Introduction To MapReduce in Big Data
MapReduce is a Programming pattern for distributed computing based on java.
MapReduce algorithm has two main jobs:
1) Map
2) Reduce.
In Map method, it uses a set of data and converts it into a different set of data, where individual elements are broken down into tuples (key/value pairs).
The second method is Reduce task, it gets the input data from the map, (means output of map is input to reduce).
It joins certain data tuples into a smaller set of tuples.
MapReduce’s main advantage is easy to scale data processing over multiple computing nodes.
• Input Phase − Here we have a Record Reader that translates each record in an input file and sends the parsed data to the mapper in the form of key-value pairs.
• Map − Map is a user-defined function, which uses a series of key-value pairs and processes each one of them to generate zero or more key-value pairs.
• Intermediate Keys − the key-value pairs generated by the mapper are known as intermediate keys.
• Combiner − A combiner is a type of local Reducer that groups similar data from the map phase into identifiable sets. It takes the intermediate keys from the mapper as input and applies a user-defined code to aggregate the values in a small scope of one mapper. It is not a part of the main MapReduce algorithm; it is optional.

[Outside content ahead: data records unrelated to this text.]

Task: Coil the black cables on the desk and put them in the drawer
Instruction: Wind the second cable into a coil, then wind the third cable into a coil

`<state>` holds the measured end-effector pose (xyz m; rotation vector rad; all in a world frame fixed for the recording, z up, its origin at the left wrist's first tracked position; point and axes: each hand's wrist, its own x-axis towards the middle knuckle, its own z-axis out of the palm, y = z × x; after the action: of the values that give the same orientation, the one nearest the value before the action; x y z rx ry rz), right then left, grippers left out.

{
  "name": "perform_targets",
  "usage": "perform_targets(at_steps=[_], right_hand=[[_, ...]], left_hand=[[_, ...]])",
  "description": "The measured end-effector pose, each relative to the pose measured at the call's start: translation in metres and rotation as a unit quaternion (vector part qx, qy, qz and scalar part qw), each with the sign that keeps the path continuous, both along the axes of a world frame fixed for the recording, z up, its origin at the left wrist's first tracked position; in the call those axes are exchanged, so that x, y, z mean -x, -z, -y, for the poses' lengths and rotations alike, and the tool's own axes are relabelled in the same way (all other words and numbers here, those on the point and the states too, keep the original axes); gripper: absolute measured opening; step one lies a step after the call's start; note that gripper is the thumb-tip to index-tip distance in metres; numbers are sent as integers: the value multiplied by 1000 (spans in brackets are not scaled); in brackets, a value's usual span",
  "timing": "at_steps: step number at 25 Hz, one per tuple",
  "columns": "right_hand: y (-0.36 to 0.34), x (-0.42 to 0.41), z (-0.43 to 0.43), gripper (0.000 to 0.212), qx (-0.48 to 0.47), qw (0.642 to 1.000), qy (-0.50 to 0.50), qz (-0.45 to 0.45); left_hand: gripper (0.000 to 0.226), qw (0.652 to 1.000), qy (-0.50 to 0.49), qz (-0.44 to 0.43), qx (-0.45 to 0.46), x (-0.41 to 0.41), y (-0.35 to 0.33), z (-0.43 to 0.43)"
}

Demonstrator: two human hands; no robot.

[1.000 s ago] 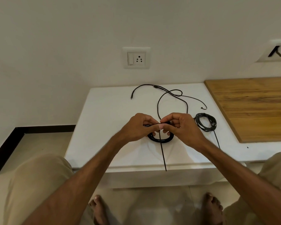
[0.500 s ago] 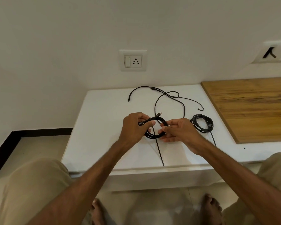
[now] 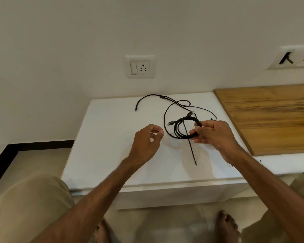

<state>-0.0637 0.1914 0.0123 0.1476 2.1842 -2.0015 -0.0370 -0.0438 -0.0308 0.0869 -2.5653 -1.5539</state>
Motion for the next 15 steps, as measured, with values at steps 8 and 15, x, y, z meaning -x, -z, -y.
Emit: perform_targets(at_steps=[8, 15], right_hand=[[-2, 13, -73, 21, -34, 990, 136, -6], [18, 16, -101, 8, -89, 978, 185, 23]], left_hand=[[14, 998, 24, -8, 52, 4, 9, -5], [21, 986, 25, -86, 140, 1, 19, -9]])
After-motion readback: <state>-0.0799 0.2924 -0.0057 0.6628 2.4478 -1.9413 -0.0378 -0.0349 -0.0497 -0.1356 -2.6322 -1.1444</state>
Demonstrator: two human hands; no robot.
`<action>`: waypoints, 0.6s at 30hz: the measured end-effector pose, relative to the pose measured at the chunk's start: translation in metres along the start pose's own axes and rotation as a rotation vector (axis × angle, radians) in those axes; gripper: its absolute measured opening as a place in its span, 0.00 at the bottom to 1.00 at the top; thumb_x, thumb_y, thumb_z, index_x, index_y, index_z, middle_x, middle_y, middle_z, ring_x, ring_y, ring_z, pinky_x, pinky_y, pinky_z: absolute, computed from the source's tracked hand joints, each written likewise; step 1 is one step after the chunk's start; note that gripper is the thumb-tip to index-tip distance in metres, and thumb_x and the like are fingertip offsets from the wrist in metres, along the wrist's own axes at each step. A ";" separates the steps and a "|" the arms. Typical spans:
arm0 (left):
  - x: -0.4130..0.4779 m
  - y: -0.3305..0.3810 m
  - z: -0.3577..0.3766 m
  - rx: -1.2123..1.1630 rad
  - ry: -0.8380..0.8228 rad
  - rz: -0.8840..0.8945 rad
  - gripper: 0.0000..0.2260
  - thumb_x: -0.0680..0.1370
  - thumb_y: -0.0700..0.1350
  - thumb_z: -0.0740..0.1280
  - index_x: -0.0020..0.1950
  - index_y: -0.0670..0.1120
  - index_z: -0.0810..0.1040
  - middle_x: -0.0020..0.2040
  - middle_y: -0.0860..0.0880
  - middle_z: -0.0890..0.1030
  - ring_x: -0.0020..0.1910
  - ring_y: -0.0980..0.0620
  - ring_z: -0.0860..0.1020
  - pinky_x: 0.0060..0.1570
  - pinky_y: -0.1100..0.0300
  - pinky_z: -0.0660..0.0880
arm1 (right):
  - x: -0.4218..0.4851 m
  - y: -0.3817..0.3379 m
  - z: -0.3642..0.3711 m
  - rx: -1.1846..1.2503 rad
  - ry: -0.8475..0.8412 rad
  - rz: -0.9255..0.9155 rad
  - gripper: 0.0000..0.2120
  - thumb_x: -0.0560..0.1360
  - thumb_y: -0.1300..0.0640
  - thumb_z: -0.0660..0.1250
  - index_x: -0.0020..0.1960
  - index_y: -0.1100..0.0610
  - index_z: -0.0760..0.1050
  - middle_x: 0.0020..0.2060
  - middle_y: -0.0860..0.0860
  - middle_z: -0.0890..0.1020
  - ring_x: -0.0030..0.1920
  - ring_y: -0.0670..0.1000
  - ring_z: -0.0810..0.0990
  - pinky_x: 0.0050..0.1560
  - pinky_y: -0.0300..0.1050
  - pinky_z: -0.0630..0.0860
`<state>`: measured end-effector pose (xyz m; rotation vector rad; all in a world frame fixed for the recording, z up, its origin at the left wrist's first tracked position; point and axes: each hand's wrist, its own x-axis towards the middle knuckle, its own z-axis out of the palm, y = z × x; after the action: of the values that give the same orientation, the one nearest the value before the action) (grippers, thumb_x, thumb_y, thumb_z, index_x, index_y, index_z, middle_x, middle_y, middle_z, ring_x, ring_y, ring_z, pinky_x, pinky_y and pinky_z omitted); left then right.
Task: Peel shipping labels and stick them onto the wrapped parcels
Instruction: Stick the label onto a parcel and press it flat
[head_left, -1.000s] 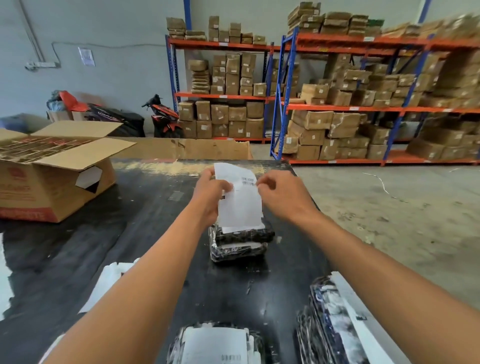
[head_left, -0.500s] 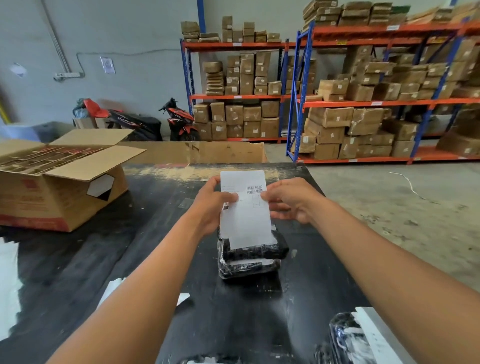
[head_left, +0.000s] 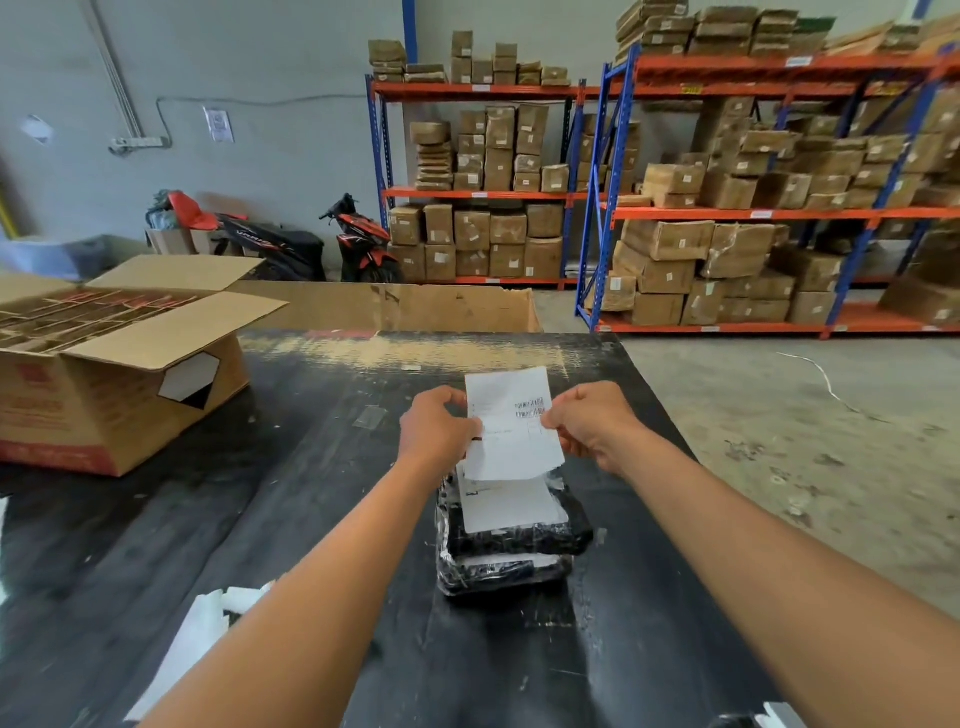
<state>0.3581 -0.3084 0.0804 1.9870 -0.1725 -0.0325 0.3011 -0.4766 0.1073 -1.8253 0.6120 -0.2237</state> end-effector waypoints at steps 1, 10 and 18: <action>0.000 -0.003 0.002 0.015 0.018 0.008 0.05 0.75 0.39 0.71 0.48 0.47 0.79 0.43 0.46 0.84 0.31 0.50 0.79 0.34 0.58 0.78 | 0.004 0.004 0.003 -0.043 0.003 -0.018 0.08 0.73 0.70 0.71 0.39 0.60 0.78 0.32 0.55 0.80 0.28 0.50 0.76 0.31 0.43 0.76; -0.003 -0.033 0.012 0.082 0.115 -0.061 0.06 0.74 0.42 0.71 0.40 0.50 0.78 0.40 0.48 0.82 0.33 0.49 0.77 0.36 0.56 0.75 | 0.011 0.024 0.022 -0.256 -0.031 -0.107 0.13 0.70 0.66 0.69 0.48 0.50 0.72 0.46 0.52 0.81 0.45 0.55 0.83 0.40 0.50 0.81; -0.006 -0.033 0.014 0.064 0.149 -0.108 0.05 0.73 0.39 0.71 0.45 0.48 0.79 0.38 0.56 0.75 0.38 0.53 0.76 0.39 0.57 0.73 | 0.015 0.032 0.030 -0.277 0.004 -0.129 0.12 0.73 0.68 0.67 0.49 0.53 0.71 0.46 0.53 0.80 0.46 0.58 0.83 0.33 0.47 0.73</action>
<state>0.3546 -0.3075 0.0445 2.0520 0.0306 0.0519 0.3177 -0.4669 0.0657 -2.1351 0.5487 -0.2382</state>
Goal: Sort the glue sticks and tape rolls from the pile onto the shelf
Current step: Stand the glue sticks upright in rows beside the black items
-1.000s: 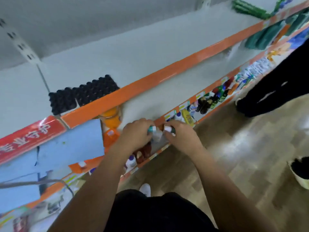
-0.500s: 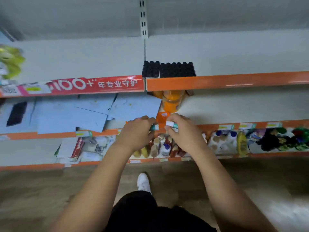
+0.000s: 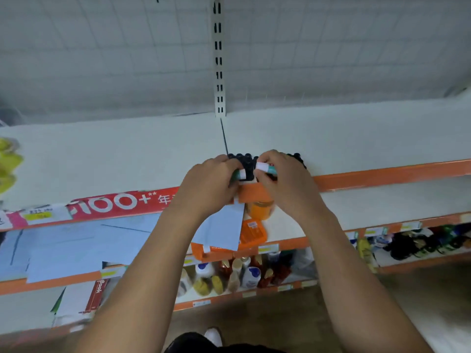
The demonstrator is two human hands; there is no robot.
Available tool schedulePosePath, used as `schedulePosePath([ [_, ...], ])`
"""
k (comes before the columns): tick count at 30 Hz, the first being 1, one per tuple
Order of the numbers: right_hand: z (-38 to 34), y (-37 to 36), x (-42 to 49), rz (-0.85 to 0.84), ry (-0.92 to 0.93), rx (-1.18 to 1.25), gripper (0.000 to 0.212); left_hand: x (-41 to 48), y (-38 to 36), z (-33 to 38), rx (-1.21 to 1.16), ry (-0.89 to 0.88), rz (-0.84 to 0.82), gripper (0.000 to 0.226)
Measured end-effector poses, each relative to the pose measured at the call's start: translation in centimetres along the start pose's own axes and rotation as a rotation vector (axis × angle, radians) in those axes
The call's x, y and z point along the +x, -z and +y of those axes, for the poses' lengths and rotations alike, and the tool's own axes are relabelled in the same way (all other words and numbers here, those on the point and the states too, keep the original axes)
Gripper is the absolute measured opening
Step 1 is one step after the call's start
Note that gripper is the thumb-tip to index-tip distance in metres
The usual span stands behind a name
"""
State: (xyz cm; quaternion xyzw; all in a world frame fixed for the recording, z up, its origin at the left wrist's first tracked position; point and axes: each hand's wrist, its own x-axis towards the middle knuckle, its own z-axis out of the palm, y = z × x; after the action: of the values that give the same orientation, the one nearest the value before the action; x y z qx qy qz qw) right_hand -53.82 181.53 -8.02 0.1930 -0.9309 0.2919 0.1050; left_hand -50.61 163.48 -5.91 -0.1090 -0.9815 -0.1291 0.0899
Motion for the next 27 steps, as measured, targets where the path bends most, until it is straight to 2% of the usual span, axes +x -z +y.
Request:
schedulePosePath([
  [7, 0.7, -1.6, 3.0, -0.032, -0.076, -0.049, 0.019, 3.5, -0.9, -2.1, -0.042, -0.038, -0.13, 0.031],
  [14, 1.2, -2.1, 4.7, -0.105, -0.021, -0.065, 0.022, 4.9, -2.0, -2.2, -0.144, -0.026, -0.177, 0.029],
  [20, 2.0, -2.0, 5.6, -0.165, 0.026, -0.055, 0.03, 5.9, -2.5, -2.0, -0.267, 0.114, 0.028, 0.024],
  [27, 2.4, -1.9, 6.3, -0.168, 0.061, 0.023, 0.035, 7.0, -3.0, -1.5, -0.251, 0.188, 0.116, 0.016],
])
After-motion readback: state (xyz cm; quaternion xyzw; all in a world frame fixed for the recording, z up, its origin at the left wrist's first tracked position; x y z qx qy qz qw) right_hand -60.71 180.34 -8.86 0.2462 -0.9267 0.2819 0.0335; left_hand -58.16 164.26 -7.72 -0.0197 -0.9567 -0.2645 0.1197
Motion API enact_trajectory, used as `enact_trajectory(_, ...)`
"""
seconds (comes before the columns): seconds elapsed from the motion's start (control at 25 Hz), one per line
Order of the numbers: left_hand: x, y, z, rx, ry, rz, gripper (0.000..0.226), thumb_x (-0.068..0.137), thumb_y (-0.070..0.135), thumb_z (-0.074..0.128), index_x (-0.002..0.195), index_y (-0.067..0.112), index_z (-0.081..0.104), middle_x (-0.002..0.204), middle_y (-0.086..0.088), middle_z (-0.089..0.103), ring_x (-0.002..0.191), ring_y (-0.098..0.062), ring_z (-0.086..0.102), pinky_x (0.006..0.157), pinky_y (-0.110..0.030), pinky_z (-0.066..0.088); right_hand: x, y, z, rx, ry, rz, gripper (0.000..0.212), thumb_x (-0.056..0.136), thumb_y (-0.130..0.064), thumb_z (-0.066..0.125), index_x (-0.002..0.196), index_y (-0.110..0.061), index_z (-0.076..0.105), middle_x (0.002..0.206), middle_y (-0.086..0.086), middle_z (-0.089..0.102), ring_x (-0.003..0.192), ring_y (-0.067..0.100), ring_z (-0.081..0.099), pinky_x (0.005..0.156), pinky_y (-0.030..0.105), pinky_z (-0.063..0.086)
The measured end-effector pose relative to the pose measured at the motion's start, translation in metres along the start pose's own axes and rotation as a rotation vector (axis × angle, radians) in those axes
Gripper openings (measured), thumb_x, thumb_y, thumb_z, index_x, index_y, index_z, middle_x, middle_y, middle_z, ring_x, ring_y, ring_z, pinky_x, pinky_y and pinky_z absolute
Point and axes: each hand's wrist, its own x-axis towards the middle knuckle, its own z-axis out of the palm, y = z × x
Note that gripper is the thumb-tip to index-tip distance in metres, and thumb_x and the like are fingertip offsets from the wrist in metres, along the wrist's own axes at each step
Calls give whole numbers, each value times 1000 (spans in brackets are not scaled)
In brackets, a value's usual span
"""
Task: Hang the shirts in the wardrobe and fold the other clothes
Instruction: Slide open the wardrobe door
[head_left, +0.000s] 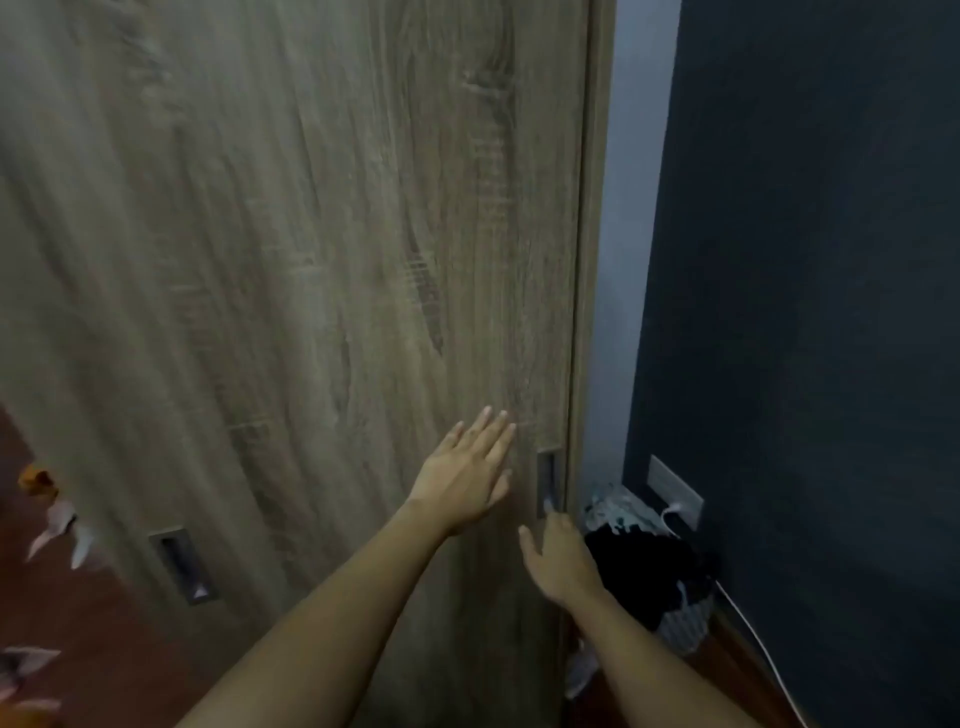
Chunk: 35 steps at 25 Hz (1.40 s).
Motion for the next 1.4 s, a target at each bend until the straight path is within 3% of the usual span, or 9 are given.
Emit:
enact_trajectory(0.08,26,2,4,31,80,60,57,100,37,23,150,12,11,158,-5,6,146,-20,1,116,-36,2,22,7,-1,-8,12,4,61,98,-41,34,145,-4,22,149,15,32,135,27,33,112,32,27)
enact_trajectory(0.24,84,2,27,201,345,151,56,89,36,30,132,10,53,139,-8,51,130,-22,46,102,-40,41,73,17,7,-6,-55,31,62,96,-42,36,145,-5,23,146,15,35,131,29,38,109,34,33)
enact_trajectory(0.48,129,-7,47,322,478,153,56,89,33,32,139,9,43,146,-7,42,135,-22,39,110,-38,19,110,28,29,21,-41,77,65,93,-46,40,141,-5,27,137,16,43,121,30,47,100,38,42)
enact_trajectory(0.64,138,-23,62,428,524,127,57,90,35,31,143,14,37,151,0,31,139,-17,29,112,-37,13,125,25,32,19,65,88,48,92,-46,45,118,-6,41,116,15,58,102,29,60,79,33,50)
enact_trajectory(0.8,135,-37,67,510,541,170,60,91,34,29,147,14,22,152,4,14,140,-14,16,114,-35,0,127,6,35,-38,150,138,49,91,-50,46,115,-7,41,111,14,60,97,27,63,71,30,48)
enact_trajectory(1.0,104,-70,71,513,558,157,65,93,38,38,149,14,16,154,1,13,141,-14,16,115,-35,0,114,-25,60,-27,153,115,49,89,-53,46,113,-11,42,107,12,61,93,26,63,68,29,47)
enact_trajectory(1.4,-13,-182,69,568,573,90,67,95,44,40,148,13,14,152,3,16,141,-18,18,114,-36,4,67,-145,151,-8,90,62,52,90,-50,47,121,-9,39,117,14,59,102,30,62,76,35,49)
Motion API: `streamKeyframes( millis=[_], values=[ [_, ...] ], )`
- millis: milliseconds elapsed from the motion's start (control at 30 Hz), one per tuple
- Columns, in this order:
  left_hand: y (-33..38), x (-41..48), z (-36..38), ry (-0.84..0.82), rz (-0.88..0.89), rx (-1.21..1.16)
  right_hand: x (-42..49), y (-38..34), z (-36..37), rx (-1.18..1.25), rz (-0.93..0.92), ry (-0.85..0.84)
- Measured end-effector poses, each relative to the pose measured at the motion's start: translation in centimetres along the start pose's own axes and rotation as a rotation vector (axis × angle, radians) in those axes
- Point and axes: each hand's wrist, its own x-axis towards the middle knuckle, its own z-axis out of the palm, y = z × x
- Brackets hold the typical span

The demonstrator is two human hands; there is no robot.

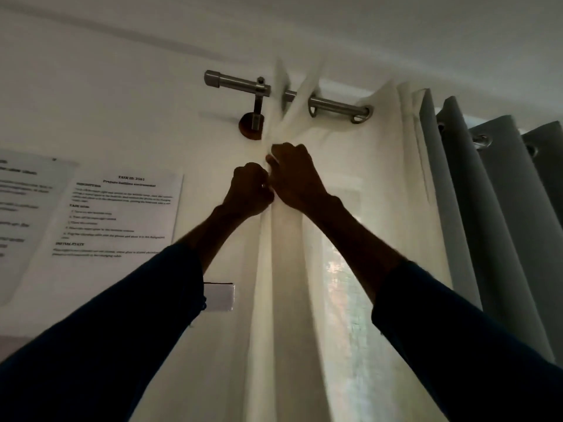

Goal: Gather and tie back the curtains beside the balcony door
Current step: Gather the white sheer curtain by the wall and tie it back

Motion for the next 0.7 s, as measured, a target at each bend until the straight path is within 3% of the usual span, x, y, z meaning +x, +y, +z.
streamKeyframes(
  millis=[167,300,433,500,600,633,700],
  values=[
    [0.2,-1.5,0.0,-0.006,0.166,-0.104,-3.8,3.5,-0.5,-0.06,0.032,-0.03],
    [2.9,-1.9,0.0,-0.265,0.082,-0.068,-7.6,6.8,-2.8,-0.094,0.163,0.053],
    [6.5,-2.1,0.1,-0.448,-0.07,-0.246,-10.6,7.3,-4.2,-0.102,0.319,0.07],
    [7.3,-2.4,0.5,-0.388,-0.072,-0.197,-11.7,6.2,-3.4,-0.053,0.284,0.048],
    [6.8,-3.0,1.1,-0.183,-0.044,-0.132,-12.9,5.4,-2.1,-0.06,0.072,0.083],
    [6.1,-3.2,1.2,-0.118,-0.077,-0.134,-13.1,6.2,-1.9,-0.068,0.06,0.082],
    [4.7,-3.2,0.6,0.055,-0.243,-0.174,-13.3,8.7,-2.7,-0.071,0.21,0.089]
  ],
)
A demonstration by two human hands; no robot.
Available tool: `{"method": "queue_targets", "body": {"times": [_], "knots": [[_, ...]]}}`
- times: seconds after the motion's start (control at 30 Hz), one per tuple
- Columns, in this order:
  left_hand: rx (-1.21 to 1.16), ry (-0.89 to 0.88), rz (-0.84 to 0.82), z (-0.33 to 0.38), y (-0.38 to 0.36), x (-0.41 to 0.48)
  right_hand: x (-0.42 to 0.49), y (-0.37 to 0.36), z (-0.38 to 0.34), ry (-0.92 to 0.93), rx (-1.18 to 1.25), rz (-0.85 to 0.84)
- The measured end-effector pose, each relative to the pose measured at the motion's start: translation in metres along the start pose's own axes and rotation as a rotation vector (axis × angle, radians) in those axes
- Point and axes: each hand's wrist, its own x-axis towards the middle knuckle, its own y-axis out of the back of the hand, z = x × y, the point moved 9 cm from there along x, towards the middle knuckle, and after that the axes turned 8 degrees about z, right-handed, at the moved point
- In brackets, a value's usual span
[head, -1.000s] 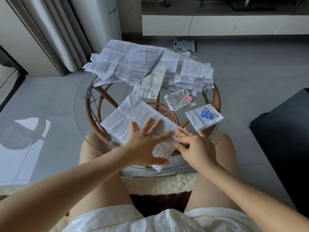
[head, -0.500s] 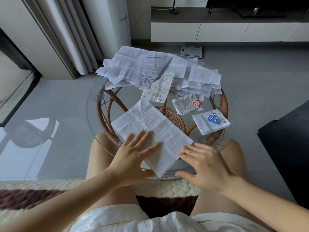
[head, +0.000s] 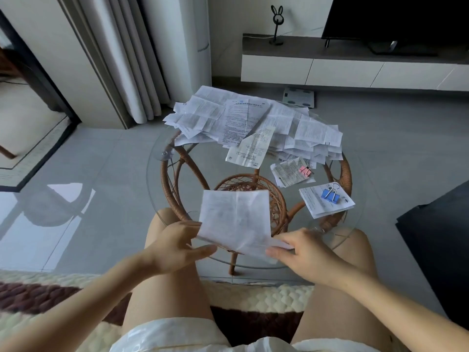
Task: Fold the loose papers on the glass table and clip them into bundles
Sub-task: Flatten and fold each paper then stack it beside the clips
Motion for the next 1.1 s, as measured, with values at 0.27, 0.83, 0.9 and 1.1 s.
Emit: {"method": "queue_targets", "body": {"times": [0.27,0.83,0.9,1.1], "knots": [[-0.102,0.165,0.172,-0.021,0.013,0.009,0.032,0.011,0.0,-0.185,0.183,0.102],[0.62,-0.038,0.454,0.022,0.016,0.013,0.086,-0.013,-0.005,-0.071,-0.426,0.205],[0.54,-0.091,0.385,0.031,0.003,0.021,0.087,-0.012,-0.014,0.004,-0.517,0.263],[0.499,-0.022,0.275,0.014,-0.033,0.033,0.082,-0.021,-0.016,0.179,-0.638,0.417]]}}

• Shuffle and Sort − the Reducer task starts with the Shuffle and Sort step. It downloads the grouped key-value pairs onto the local machine, where the Reducer is running. The single key-value sets are sorted by key toward a larger data list. The data list groups the equal keys together so that their values can be iterated technical terms in the Reducer task.
• Reducer − The Reducer takes the grouped key-value joined data as input and runs a Reducer function on each one of them. Here, data will be aggregated, filtered, and blended in a several ways, and it needs a wide range of processing. Once the execution is finished, it gives zero or more key-value sets to the final step.
• Output Phase − In the output phase, we have an output format that sends the final key-value pairs from the Reducer function and writes them to a file using a record writer.
Algorithm:
The MapReduce algorithm having two important tasks, namely Map and Reduce.
• The map task is done by Mapper Class
• The reduce task is done by Reducer Class.
Mapper class takes the input information, tokenizes it, maps and sorts it.
The output of Mapper class is used as input to Reducer class, which searches matching pairs and decreases them.
MapReduce implements several arithmetical algorithms to divide a task into little parts and assign them to multiple systems.
In technical terms, MapReduce algorithm assists in transferring the Map & Reduce tasks to appropriate servers in a cluster.
These arithmetical algorithms may include the following −
• Searching.
• Sorting.
• Indexing.
• TF-IDF.
Sorting:
Sorting is one of the primary MapReduce algorithms to operate and analyze data.
Sorting methods are performed in the mapper class itself.
In the Shuffle and Sort stage, after tokenizing the values in the mapper class,
The Context class gets the matching valued keys as a collection.
To collect similar key-value pairs, the Mapper class takes the help of Raw Comparator class to order the key-value pairs.
The set of intermediate key-value pairs for a given Reducer is automatically sorted by Hadoop to form key-values (K2, {V2, V2,})
Before they are presented with the Reducer.
Searching:
Searching performs a significant task in MapReduce algorithm. It supports in the combiner phase and in the Reducer phase.
Indexing:
Indexing is utilized to point to a particular data and its address. It does batch indexing on the input files for a particular Mapper.
The indexing technique that is commonly used in MapReduce is known as an inverted index. Search engines like Google and Bing utilize inverted indexing technique.
TF-IDF:
TF-IDF is a document processing algorithm which is brief for Term Frequency − Inverse Document Frequency.
It is one of the traditional web analysis algorithms. Here, the term ‘frequency’ refers to the no: of times a term arrives in a document.
Term Frequency (TF):
It estimates how frequently a particular term happens in a document.
It is measured by the no:of times a word shows in a document divided by the total number of words in this document.
Inverse Document Frequency (IDF):
It measures the importance of a term.
It is calculated by the number of documents in the text database divided by the number of documents where a specific term appears.
While computing TF, all the phases are considered equivalently important.
These, are MapReduce algorithms and installation.